▸ **WORK REQUEST**
In the data below, find the line containing "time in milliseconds", then set down that line and every later line up to and including the line containing "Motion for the", exactly.

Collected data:
====================
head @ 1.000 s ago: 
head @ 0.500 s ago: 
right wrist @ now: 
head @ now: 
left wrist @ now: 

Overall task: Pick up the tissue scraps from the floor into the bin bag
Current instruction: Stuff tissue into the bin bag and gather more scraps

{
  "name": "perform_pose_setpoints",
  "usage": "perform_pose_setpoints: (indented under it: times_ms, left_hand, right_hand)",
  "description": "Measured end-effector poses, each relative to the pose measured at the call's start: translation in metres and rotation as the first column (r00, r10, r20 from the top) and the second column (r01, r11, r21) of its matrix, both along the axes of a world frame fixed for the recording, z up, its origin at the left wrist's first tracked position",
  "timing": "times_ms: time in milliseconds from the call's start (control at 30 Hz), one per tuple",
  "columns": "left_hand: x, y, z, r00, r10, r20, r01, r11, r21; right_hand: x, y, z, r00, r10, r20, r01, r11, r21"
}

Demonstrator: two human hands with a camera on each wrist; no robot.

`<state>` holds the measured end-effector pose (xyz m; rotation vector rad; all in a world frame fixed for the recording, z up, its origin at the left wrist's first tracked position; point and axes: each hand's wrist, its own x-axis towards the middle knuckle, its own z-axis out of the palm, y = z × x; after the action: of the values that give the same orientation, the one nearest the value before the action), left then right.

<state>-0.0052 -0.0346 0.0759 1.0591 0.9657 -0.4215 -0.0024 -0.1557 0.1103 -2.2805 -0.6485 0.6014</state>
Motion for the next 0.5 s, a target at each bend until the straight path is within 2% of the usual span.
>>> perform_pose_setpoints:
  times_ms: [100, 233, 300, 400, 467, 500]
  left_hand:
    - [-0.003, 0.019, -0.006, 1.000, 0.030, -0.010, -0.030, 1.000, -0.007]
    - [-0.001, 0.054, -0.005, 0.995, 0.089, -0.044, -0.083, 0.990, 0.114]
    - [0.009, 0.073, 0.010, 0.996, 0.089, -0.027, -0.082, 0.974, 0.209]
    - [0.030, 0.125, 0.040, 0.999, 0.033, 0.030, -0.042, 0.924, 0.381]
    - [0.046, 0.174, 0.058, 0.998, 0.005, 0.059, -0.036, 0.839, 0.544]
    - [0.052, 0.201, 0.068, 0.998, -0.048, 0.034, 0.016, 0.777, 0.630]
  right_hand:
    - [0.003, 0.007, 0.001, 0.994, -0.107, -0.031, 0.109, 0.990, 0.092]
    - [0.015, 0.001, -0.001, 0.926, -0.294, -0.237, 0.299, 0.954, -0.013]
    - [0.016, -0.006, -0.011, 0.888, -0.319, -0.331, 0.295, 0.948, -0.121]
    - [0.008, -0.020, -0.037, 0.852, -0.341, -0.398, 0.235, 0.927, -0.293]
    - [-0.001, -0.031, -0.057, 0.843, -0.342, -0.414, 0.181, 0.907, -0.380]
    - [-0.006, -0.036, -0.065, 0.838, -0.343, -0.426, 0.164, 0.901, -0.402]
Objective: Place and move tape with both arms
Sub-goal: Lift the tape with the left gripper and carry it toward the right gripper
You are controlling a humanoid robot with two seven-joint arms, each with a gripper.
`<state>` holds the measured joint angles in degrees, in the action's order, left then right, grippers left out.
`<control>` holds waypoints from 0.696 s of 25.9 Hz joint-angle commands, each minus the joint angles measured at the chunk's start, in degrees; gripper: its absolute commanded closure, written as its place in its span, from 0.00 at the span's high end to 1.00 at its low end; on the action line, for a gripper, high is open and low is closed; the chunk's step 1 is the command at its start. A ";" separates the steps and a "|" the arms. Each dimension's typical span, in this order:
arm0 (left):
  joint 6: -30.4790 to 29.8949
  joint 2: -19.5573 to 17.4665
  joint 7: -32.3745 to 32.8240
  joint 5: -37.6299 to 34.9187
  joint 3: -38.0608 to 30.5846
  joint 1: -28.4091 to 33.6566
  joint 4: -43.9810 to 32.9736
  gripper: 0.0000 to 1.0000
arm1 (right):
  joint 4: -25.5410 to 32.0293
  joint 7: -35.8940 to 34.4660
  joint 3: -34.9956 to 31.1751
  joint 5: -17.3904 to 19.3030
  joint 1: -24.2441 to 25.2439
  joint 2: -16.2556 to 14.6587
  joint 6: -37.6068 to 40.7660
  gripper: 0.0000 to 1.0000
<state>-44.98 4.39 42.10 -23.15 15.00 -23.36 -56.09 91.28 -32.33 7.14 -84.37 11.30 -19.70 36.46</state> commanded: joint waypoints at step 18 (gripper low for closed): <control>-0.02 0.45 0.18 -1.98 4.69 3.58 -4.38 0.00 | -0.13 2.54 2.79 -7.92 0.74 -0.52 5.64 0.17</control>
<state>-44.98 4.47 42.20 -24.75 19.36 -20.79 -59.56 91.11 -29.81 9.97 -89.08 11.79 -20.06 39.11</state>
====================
▸ **ANSWER AREA**
  "timing": "times_ms: time in milliseconds from the call's start (control at 30 Hz), one per tuple",
  "columns": "left_hand: x, y, z, r00, r10, r20, r01, r11, r21; right_hand: x, y, z, r00, r10, r20, r01, r11, r21"
}

Demonstrator: two human hands with a camera on each wrist; no robot.

`<state>` holds the measured end-effector pose (xyz m; rotation vector rad; all in a world frame fixed for the recording, z up, its origin at the left wrist's first tracked position; point and axes: each hand's wrist, its own x-axis towards the middle knuckle, its own z-axis out of the palm, y = z × x; after the action: of the values that give the same orientation, the one nearest the value before the action), left then right.

<state>-0.0052 -0.0346 0.0759 1.0591 0.9657 -0.4215 -0.0024 -0.1557 0.1103 -2.2805 -0.6485 0.6014</state>
Motion for the next 0.5 s, a target at each bend until the straight path is within 2% of the usual span.

No further output is required for this answer.